Financial Times FT.com

Sweden criticised over TeliaSonera stake sale

By David Ibison in Stockholm

Published: June 17 2008 11:43 | Last updated: June 17 2008 11:43

Sweden came under renewed pressure to walk away from France Telecom’s $39.5bn informal takeover offer for TeliaSonera after the government’s main watchdog said the administration was not properly prepared to negotiate the highest price for its stake.

The National Audit Office issued a critical report that accused the government of failing to use “best practices” when it sold an 8 per cent stake in TeliaSonera last year and warned similar weaknesses threatened the coming sale of its 37 per cent stake.
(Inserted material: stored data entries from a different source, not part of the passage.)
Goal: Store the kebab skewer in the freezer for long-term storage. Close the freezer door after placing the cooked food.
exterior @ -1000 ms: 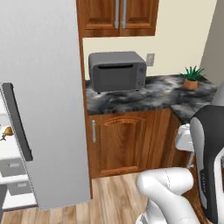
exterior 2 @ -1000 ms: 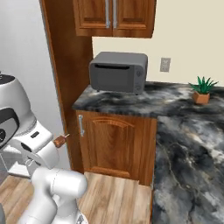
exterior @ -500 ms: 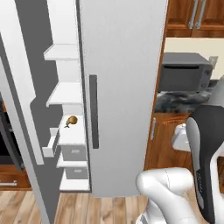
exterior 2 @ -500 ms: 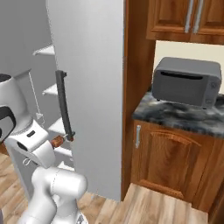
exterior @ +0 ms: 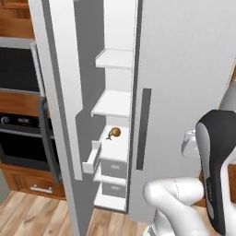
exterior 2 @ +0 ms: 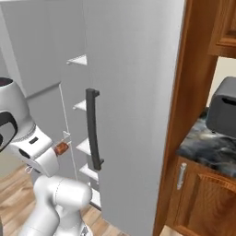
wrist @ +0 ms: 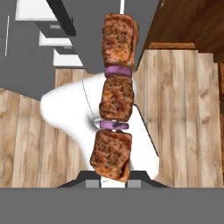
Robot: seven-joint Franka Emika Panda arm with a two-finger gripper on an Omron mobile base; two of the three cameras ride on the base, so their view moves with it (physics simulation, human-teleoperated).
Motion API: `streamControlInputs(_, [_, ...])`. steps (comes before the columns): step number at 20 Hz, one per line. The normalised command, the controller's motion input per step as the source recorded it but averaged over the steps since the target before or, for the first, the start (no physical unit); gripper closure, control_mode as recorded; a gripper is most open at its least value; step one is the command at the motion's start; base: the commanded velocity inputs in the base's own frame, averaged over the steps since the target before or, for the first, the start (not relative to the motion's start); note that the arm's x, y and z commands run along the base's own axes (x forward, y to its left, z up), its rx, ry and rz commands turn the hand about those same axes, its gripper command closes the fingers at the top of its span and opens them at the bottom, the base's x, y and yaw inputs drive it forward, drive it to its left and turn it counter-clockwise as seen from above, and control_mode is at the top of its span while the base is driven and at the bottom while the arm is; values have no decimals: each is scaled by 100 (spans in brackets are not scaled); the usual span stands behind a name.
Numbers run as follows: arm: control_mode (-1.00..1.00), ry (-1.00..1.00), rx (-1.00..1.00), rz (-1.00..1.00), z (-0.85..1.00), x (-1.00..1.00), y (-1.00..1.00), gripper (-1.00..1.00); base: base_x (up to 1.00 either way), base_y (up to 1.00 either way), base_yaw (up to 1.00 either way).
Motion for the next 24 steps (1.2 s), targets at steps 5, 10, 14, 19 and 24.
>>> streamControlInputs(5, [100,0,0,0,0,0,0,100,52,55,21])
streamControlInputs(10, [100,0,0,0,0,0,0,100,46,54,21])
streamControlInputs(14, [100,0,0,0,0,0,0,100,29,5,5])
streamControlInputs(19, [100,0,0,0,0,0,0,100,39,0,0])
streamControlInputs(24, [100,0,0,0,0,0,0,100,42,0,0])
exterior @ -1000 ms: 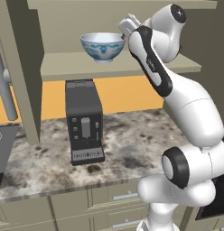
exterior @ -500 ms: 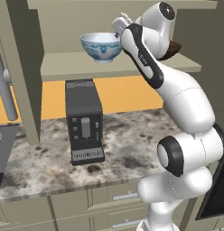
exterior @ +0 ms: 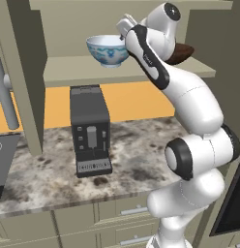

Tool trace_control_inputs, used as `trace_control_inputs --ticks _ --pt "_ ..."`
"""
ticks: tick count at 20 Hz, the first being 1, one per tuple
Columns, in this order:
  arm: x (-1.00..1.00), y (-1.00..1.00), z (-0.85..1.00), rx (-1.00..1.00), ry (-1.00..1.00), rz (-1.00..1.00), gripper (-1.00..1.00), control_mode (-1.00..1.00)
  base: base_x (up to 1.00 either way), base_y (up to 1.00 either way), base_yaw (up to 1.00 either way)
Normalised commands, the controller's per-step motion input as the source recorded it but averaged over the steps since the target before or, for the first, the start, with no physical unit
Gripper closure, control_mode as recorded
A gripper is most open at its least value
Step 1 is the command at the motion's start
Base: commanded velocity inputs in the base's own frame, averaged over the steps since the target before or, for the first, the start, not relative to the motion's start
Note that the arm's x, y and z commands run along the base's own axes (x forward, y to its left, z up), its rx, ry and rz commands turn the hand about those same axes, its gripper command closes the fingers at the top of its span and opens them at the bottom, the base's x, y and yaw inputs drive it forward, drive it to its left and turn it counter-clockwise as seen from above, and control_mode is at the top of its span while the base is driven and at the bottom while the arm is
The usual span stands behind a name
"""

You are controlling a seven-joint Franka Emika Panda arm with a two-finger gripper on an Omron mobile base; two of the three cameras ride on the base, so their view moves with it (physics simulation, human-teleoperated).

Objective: Move the bowls from the cabinet to the plates on the dining table.

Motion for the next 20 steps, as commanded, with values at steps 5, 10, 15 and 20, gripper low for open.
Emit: trace_control_inputs --ticks 5,10,15,20 --pt "0.2 0.12 -0.07 0.0 0.0 0.0 -1.0 -1.0 0.0 0.0 0.0" --pt "0.16 0.09 -0.08 0.0 0.01 0.0 -1.0 -1.0 0.0 0.0 0.0" --pt "0.19 0.06 -0.15 0.0 0.02 0.0 -1.0 -1.0 0.0 0.0 0.0" --pt "0.24 0.0 -0.03 0.0 0.04 0.0 -1.0 -1.0 0.0 0.0 0.0"
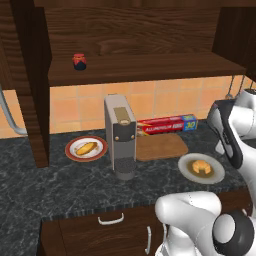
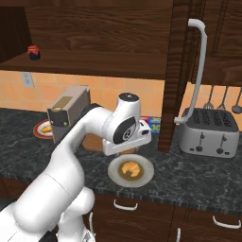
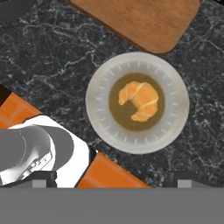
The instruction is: From the different types of pastries on the counter, select a croissant and place it on the cutting board. Then retrieve a jar of jam from the cabinet and place it alongside the croissant on the cutting board.
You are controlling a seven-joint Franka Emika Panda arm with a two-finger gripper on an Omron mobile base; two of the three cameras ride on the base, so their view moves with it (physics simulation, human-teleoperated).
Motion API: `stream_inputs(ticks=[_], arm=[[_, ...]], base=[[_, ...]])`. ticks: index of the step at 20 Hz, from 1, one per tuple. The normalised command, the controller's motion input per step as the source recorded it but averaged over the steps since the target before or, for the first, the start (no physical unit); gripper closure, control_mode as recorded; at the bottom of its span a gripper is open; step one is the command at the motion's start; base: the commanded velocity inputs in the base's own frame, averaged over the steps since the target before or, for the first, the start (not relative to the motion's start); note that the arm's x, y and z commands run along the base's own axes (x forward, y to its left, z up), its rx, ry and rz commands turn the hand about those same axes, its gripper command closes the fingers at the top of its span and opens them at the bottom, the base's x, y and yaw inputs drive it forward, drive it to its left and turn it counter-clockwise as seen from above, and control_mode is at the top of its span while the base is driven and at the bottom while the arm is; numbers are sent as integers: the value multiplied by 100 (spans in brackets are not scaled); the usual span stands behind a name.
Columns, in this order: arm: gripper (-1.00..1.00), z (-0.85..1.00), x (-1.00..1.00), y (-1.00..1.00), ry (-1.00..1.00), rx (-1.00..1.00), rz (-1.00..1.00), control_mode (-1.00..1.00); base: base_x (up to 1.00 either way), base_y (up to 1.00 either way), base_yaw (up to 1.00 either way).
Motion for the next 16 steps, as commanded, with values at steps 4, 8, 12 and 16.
stream_inputs(ticks=[4,8,12,16], arm=[[-100,-4,26,4,0,0,-1,-100],[-100,-28,89,39,0,-3,-10,-100],[-100,-18,65,12,0,0,-5,-100],[-100,-11,26,-28,0,3,14,-100]], base=[[0,0,0],[0,0,0],[0,0,0],[0,0,0]])
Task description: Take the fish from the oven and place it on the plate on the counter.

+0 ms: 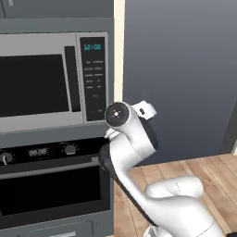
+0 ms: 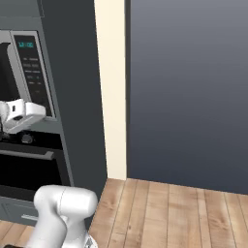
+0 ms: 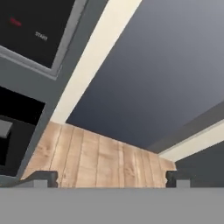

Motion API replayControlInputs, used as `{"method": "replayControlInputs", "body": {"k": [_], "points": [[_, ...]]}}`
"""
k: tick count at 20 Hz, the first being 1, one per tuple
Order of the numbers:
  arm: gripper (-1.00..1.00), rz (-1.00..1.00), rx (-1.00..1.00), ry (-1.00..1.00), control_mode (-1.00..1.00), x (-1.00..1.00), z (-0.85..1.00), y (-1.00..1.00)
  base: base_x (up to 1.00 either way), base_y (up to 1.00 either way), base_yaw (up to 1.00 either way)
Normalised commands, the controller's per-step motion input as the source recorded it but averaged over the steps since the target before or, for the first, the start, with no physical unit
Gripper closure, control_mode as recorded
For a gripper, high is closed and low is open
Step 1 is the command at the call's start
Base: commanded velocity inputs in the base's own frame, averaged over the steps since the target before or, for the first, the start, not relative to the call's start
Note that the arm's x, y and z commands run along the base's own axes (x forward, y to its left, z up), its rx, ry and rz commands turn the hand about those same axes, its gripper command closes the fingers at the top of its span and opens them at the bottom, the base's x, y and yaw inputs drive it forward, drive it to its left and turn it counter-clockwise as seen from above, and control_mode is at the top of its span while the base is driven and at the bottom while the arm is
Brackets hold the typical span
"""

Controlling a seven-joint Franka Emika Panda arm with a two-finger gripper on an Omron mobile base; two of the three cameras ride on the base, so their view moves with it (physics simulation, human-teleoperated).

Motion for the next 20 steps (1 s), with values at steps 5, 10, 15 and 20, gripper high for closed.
{"method": "replayControlInputs", "body": {"k": [5,10,15,20], "points": [[-1.00,0.13,-0.61,-0.23,-1.00,-0.07,-0.09,1.00,0.00,0.00,0.00],[-1.00,0.26,-0.57,-0.15,-1.00,0.01,-0.07,1.00,0.00,0.00,0.00],[-1.00,0.13,-0.47,0.04,-1.00,0.00,-0.23,0.95,0.00,0.00,0.00],[-1.00,0.07,-0.11,0.49,-1.00,0.00,-0.57,0.31,0.00,0.00,0.00]]}}
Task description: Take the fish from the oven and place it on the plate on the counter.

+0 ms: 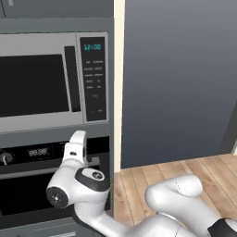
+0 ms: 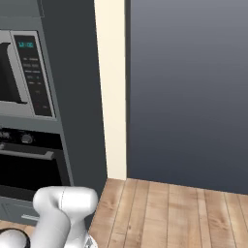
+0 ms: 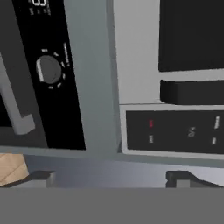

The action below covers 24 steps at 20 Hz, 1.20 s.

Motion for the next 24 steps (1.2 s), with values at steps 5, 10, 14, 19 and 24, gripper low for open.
{"method": "replayControlInputs", "body": {"k": [5,10,14,19,24], "points": [[-1.00,0.13,-0.02,0.32,-1.00,0.07,-1.00,0.41,0.00,0.00,0.00],[-1.00,0.08,-0.01,0.00,-1.00,0.41,-1.00,0.78,0.00,0.00,0.00],[-1.00,0.10,0.00,0.02,-1.00,0.56,-0.99,0.92,0.00,0.00,0.00],[-1.00,0.07,-0.07,0.00,-1.00,-0.01,-0.44,0.80,0.00,0.00,0.00],[-1.00,0.06,-0.05,0.00,-1.00,0.01,-0.14,0.48,0.00,0.00,0.00]]}}
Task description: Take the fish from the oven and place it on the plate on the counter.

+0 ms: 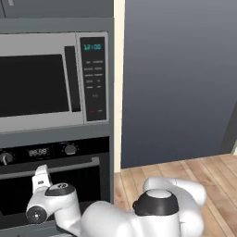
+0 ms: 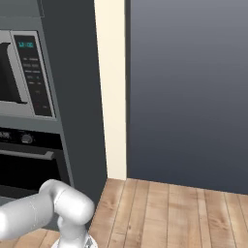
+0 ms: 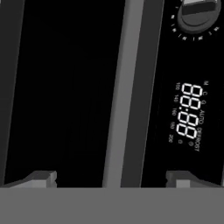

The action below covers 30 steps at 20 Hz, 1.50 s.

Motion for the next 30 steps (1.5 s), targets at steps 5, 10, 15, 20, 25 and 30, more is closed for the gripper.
{"method": "replayControlInputs", "body": {"k": [5,10,15,20,25,30], "points": [[-1.00,0.06,-0.01,-0.04,-1.00,0.15,0.06,0.29,0.00,0.00,0.00],[-1.00,0.09,0.00,-0.03,-1.00,0.25,0.08,0.01,0.00,0.00,0.00],[-1.00,0.07,0.00,0.00,-1.00,0.15,0.01,0.00,0.00,0.00,0.00],[-1.00,0.07,0.00,0.00,-1.00,0.29,0.00,0.00,0.00,0.00,0.00],[-1.00,0.04,0.00,0.00,-1.00,0.10,-0.04,0.00,0.00,0.00,0.00],[-1.00,0.01,0.00,0.02,-1.00,0.17,-0.44,0.00,0.00,0.00,0.00]]}}
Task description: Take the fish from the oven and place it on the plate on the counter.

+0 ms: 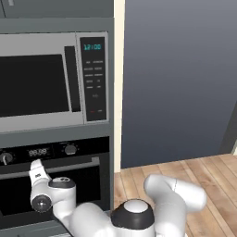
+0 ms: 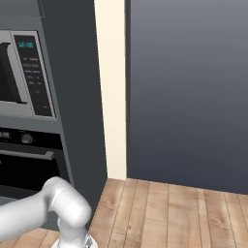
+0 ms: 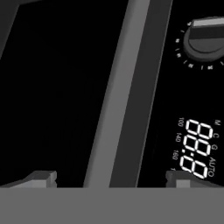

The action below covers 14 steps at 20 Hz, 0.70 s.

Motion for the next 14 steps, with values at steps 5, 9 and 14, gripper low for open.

Göran Hyltander, a director at the National Audit Office, said the government needed to improve its preparation, planning and execution ahead of the coming sale. “The risk is that they do not achieve the best possible result,” he said.

The public criticism of the Swedish government by the nation’s audit office will raise the pressure on the administration to stand by its existing demand for a higher offer from France Telecom or walk away from the deal.

France Telecom has offered the $39.5bn in cash and shares for TeliaSonera, but the offer has been rejected by the government and the company for being too low. The French company has refused to increase its offer.

The Swedish government is proceeding cautiously as it cannot afford to make any mistakes during the sale of its stake due to the possible political consequences.

The TeliaSonera privatisation carries particular sensitivities because in 2000, the then Swedish government sold a batch of shares in an initial public offering at SKr85 each.

About 1m Swedes of a population of 9m bought shares, which crashed after the technology bubble burst and the government was criticised for cashing in at the expense of the public. The current government must be seen to be doing everything possible to ensure it gets the best price in the coming sale.

Mats Odell, Sweden’s minister for financial markets, has made clear the government is prepared to walk away if the price is too low and on Tuesday rejected the criticism from the state audit bureau.

“The theory [that] there is a best practice handbook is not realistic,” he told the Financial Times. “We, with our advisers, have adopted processes we believe ensure the best result.” The government’s adviser on the sale is Morgan Stanley.

The audit report comes as tensions grow between the French and Swedish sides. The Swedish government has refused to meet the French company unless it increases its bid, but France Telecom has insisted the government meet to discuss its original offer.

France Telecom made a small concession on Monday after agreeing to extend a self-imposed 15-day deadline for its offer that would have expired on Friday. No new deadline has been set.

The National Audit Office, Riksrevisionen, is an independent but state-financed body with a broad remit that includes making sure the Swedish state prepares and consults properly before selling stakes in state-owned companies.